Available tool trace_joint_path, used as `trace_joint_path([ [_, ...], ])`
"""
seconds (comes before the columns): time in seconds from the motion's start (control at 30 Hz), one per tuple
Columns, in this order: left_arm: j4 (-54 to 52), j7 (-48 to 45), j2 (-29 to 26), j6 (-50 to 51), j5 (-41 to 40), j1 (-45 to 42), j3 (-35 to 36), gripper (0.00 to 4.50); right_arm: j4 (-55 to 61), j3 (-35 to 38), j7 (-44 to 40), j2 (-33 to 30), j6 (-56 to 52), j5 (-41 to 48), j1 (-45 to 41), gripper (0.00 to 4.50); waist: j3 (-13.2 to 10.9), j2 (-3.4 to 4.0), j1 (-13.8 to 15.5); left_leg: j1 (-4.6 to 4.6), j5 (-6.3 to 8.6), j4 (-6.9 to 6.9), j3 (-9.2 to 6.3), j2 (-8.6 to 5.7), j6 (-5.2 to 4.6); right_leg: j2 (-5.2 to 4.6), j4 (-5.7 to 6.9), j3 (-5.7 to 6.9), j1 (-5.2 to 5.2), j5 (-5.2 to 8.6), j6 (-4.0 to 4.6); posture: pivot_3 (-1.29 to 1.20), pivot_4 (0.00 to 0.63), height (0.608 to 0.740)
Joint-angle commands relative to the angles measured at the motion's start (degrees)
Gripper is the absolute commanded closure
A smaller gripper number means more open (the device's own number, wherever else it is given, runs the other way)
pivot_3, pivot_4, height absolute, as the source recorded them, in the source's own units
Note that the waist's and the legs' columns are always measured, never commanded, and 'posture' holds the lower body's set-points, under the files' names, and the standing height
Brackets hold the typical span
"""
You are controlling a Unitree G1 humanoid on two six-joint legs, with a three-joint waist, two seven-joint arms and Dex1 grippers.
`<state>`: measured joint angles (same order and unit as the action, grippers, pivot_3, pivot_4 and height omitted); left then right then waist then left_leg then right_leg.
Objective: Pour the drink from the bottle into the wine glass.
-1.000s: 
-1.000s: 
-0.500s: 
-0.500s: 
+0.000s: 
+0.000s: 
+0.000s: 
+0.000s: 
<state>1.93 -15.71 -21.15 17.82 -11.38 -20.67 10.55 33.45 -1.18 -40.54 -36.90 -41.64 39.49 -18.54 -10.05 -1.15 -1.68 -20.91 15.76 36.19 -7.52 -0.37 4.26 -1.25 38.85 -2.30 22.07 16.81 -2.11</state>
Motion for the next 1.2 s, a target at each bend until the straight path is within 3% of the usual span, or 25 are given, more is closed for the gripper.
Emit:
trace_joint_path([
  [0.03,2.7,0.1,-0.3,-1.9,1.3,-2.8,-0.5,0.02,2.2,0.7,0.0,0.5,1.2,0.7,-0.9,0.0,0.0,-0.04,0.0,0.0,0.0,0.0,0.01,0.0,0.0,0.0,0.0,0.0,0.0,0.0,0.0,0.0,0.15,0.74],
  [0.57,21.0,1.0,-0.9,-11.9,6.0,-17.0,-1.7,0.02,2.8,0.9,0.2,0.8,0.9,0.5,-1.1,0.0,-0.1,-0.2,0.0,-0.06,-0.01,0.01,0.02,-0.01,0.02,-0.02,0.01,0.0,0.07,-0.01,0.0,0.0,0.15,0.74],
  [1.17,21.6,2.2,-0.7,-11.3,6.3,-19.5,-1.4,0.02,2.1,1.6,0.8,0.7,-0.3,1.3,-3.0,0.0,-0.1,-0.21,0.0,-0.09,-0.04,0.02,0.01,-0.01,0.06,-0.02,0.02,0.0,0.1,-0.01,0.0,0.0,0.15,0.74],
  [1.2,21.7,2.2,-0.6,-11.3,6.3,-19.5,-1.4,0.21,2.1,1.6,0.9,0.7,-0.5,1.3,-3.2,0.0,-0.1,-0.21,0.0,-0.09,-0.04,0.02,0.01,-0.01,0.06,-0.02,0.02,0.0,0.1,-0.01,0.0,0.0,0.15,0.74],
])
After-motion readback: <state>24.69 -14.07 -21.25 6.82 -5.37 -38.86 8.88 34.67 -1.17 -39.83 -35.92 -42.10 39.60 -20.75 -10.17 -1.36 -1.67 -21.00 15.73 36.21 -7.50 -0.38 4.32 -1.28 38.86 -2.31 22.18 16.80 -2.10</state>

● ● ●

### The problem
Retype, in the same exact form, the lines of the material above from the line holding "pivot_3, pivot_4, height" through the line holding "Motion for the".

### Reply to the exercise
pivot_3, pivot_4, height absolute, as the source recorded them, in the source's own units
Note that the waist's and the legs' columns are always measured, never commanded, and 'posture' holds the lower body's set-points, under the files' names, and the standing height
Brackets hold the typical span
"""
You are controlling a Unitree G1 humanoid on two six-joint legs, with a three-joint waist, two seven-joint arms and Dex1 grippers.
`<state>`: measured joint angles (same order and unit as the action, grippers, pivot_3, pivot_4 and height omitted); left then right then waist then left_leg then right_leg.
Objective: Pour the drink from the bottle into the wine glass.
-1.000s: 
-1.000s: 
-0.500s: 
-0.500s: 
+0.000s: 
+0.000s: 
+0.000s: 
+0.000s: 
<state>1.93 -15.71 -21.15 17.82 -11.38 -20.67 10.55 33.45 -1.18 -40.54 -36.90 -41.64 39.49 -18.54 -10.05 -1.15 -1.68 -20.91 15.76 36.19 -7.52 -0.37 4.26 -1.25 38.85 -2.30 22.07 16.81 -2.11</state>
Motion for the next 1.2 s, a target at each bend until the straight path is within 3% of the usual span, or 25 are given, more is closed for the gripper.

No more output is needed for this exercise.